What can be done next?
In my opinion, adults with nonalcoholic fatty liver disease should have an echocardiogram to check if they have experienced changes in their hearts. These heart changes predispose patients to future heart attacks and death. This screening strategy can identify such adults at risk of heart problems. Testing will make people aware of this silent disease, which otherwise does not cause any discomfort or other problems early on.
In conclusion, nonalcoholic fatty liver disease results from physical inactivity and unhealthy eating. It is a rapidly spreading public health crisis. It can lead to dangerous consequences like heart problems. Unfortunately, it may go unnoticed for years. It is important to make physicians and the community aware of the damaging consequences of nonalcoholic fatty liver disease and the importance of catching it early. Increased physician knowledge and patient awareness can halt the progression of this deadly crisis.

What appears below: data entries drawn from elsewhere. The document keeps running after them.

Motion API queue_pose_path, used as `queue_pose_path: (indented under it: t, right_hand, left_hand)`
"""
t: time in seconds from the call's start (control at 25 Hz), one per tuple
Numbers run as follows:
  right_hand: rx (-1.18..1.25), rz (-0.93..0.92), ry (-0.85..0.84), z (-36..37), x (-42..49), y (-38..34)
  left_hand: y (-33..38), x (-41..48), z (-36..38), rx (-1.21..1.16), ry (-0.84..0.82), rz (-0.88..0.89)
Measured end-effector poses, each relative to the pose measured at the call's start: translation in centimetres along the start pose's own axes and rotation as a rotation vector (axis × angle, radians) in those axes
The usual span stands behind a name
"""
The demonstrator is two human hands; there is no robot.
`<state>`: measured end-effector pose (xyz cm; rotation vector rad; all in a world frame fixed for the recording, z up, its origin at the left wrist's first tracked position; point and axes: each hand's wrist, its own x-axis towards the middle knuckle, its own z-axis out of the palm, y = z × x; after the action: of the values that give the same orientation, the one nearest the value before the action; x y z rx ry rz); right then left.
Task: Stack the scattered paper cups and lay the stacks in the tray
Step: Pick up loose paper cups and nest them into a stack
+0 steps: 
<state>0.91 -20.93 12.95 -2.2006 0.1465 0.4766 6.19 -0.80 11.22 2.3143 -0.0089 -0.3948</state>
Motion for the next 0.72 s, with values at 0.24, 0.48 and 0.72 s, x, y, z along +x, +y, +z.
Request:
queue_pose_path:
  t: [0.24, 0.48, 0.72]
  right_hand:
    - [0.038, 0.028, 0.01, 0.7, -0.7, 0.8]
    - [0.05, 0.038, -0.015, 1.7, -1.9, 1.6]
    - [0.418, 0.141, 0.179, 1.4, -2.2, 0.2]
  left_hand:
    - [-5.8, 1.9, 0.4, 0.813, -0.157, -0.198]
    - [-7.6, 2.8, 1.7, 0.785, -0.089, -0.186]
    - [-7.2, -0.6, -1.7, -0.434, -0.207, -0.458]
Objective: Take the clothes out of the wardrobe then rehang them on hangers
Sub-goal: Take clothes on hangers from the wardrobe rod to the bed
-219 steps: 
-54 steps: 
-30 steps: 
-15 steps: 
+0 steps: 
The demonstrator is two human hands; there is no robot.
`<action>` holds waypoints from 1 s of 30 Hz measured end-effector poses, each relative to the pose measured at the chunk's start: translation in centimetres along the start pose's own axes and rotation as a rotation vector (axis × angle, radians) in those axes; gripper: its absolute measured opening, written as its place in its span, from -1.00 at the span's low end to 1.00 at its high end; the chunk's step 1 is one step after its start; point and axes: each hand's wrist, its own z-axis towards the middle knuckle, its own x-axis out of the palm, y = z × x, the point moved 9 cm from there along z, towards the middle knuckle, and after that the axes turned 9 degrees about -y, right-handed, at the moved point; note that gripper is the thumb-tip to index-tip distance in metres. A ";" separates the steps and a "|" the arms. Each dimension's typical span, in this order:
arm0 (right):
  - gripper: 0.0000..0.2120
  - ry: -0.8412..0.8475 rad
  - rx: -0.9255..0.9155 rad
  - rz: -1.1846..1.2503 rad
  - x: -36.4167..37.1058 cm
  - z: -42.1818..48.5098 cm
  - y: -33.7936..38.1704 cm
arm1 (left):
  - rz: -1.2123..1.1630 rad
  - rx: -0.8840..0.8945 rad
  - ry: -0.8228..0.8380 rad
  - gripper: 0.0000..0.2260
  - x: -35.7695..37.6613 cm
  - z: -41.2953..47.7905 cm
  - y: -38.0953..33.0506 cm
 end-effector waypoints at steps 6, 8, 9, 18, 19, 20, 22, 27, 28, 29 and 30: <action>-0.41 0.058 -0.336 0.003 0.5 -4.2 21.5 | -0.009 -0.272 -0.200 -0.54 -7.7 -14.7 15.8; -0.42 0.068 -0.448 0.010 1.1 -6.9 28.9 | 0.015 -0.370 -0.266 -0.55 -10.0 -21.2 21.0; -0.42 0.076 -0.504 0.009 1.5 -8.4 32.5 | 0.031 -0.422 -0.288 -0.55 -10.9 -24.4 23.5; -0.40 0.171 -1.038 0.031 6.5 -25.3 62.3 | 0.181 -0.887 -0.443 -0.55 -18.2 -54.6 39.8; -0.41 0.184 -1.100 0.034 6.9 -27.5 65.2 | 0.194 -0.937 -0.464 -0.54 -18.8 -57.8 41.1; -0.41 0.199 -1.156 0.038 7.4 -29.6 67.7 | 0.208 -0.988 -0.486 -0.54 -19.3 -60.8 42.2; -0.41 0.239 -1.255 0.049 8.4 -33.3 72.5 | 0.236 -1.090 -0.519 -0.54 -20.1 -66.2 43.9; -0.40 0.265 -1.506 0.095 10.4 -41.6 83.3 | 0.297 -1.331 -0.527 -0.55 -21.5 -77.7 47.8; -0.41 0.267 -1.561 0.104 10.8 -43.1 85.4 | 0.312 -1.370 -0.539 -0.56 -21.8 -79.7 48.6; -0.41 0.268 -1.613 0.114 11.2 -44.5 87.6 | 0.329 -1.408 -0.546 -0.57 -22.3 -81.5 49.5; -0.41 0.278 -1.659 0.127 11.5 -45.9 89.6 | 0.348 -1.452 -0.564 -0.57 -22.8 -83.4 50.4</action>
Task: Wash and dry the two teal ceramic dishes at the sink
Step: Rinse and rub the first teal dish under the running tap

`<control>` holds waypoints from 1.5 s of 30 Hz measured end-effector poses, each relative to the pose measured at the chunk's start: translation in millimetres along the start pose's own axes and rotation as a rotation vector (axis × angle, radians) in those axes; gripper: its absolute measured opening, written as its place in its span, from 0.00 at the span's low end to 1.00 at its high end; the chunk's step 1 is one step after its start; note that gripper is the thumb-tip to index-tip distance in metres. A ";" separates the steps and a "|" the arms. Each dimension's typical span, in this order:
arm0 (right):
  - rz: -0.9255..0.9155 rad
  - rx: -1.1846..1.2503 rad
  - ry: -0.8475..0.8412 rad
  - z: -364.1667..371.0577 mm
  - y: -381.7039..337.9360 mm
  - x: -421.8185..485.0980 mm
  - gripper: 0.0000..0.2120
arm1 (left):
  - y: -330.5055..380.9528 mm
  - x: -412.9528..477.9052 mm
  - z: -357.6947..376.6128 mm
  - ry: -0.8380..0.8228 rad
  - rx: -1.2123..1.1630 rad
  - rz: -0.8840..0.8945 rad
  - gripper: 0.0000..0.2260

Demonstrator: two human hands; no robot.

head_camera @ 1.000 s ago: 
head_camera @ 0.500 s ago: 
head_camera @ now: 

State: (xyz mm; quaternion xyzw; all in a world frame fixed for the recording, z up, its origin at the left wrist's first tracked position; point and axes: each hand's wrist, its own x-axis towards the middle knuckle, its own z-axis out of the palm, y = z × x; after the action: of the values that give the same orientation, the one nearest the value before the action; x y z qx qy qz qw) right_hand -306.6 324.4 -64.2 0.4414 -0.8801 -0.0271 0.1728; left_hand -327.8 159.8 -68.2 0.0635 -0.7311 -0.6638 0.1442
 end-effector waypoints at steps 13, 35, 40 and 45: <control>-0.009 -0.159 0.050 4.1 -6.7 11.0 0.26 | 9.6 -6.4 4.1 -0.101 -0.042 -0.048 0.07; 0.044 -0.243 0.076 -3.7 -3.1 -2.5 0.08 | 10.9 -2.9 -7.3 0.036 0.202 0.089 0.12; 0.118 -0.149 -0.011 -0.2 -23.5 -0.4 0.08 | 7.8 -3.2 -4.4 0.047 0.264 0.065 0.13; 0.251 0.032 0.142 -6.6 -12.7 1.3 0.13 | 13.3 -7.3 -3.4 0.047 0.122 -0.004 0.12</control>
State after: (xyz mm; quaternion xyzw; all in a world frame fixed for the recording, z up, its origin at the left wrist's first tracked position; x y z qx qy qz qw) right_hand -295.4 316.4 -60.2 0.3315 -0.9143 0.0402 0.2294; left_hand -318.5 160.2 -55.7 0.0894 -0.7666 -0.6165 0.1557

Makker J, et al. Preclinical cardiac disease in nonalcoholic fatty liver disease with and without metabolic syndrome. Am J Cardiovasc Dis. 2019 Oct 15;9(5):65-77. eCollection 2019. PubMed PMID: 31763058; PubMed Central PMCID: PMC6872463. www.ncbi.nlm.nih.gov/pmc/articles/PMC6872463/
My name is Jasbir Makker. I am a practicing gastroenterologist at Bronx Care Health System, New York, academic affiliate of ICAHN School of Medicine. I have special interest in the research field of fatty liver. I have extensively published my work related to several gastrointestinal diseases in various journals.